Independent reviews place TOPS within a broader group of posterior motion-preserving technologies developed to address the trade-off between decompression, stability, and retained segmental motion. Unlike lumbar disc replacement, which principally addresses disc pathology, facet arthroplasty is intended to restore stability after decompression in patients whose disease involves the posterior spinal elements, including the facet joints. Reviews identify preservation of motion and the potential to reduce adjacent-segment disease as key proposed advantages, while emphasizing the importance of patient selection and the need for continued long-term data on implant durability, revision, and adjacent-segment outcomes.
== Health economics ==
Economic analyses suggest that TOPS may be cost-effective compared with fusion. These findings are based on improvements in quality of life, faster recovery, and reduced need for reoperation over time.

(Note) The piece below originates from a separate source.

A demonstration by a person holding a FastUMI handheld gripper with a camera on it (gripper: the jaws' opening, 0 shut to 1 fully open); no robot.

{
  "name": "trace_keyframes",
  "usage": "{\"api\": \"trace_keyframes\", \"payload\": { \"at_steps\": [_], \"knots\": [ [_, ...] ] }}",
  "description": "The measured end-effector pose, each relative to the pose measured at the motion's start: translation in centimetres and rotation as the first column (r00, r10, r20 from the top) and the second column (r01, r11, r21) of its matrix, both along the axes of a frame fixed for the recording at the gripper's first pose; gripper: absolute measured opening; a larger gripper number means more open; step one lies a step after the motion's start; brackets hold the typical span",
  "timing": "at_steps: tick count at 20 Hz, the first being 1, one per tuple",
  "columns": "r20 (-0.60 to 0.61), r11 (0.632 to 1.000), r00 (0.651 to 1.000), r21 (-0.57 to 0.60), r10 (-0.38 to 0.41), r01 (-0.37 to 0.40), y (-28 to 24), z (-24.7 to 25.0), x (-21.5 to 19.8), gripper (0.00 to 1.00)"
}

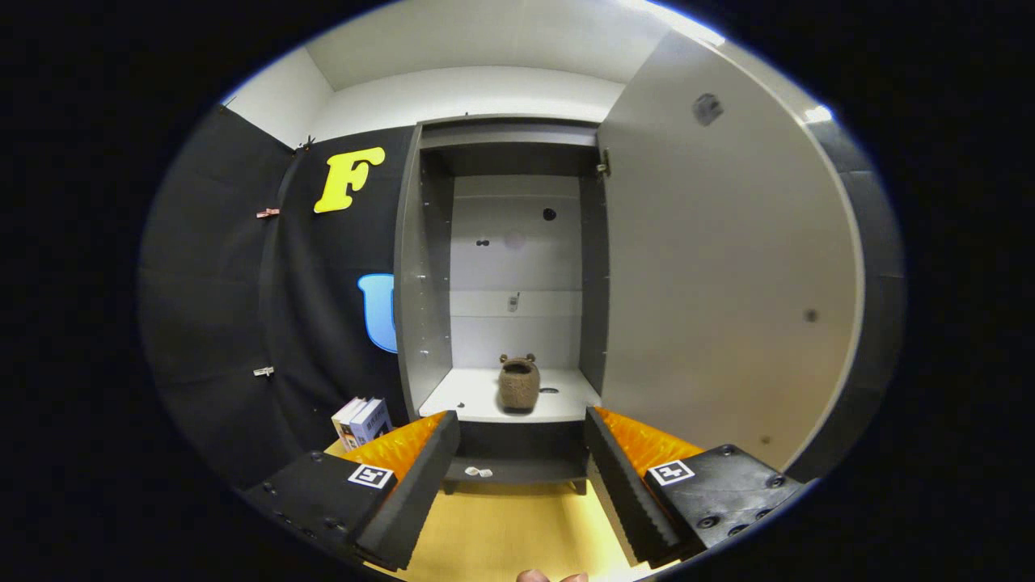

==Limitations and safety==
Clinical trials comparing lumbar facet arthroplasty with the TOPS system to lumbar fusion have reported overall complication and reoperation rates that are broadly similar between procedures.

Reported adverse events include infection, dural tear, pedicle screw loosening or implant-related complications, and the need for revision surgery.

In randomized studies with two-year follow-up, symptomatic adjacent segment degeneration has been reported more frequently after fusion than after facet arthroplasty.

Appropriate patient selection remains important, as the device is not indicated for individuals with high-grade spondylolisthesis, severe osteoporosis, or significant spinal deformity.